• Work required:
Wherever the string "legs" turns up in the data, copy the whole line.
⁂
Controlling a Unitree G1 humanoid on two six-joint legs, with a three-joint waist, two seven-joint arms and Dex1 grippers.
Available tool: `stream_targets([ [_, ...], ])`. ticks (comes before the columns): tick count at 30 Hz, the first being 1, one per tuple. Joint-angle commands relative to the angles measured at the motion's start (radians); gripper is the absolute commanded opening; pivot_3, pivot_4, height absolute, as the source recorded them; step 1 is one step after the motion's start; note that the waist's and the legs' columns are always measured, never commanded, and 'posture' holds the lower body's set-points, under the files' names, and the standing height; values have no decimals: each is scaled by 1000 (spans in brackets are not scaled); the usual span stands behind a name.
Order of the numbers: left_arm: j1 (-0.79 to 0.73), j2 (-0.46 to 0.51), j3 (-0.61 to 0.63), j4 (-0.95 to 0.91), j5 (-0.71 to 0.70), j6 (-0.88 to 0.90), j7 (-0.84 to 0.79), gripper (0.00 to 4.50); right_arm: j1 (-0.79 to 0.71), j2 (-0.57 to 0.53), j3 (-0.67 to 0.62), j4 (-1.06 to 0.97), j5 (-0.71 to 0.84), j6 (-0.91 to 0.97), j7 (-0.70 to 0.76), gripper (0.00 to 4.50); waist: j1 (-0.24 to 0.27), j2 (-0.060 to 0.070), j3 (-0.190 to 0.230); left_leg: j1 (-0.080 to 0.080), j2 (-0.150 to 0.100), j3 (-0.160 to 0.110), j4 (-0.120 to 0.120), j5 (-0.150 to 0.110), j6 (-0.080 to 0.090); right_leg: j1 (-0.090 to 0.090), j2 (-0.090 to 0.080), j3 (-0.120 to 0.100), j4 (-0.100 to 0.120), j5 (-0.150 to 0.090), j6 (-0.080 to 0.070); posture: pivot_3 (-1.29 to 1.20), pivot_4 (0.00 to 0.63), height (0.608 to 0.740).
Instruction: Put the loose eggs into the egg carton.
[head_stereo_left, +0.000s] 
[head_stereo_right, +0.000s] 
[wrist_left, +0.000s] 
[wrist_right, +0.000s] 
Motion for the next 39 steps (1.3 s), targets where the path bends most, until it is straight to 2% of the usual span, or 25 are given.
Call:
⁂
• Exercise answer:
Controlling a Unitree G1 humanoid on two six-joint legs, with a three-joint waist, two seven-joint arms and Dex1 grippers.
Available tool: `stream_targets([ [_, ...], ])`. ticks (comes before the columns): tick count at 30 Hz, the first being 1, one per tuple. Joint-angle commands relative to the angles measured at the motion's start (radians); gripper is the absolute commanded opening; pivot_3, pivot_4, height absolute, as the source recorded them; step 1 is one step after the motion's start; note that the waist's and the legs' columns are always measured, never commanded, and 'posture' holds the lower body's set-points, under the files' names, and the standing height; values have no decimals: each is scaled by 1000 (spans in brackets are not scaled); the usual span stands behind a name.

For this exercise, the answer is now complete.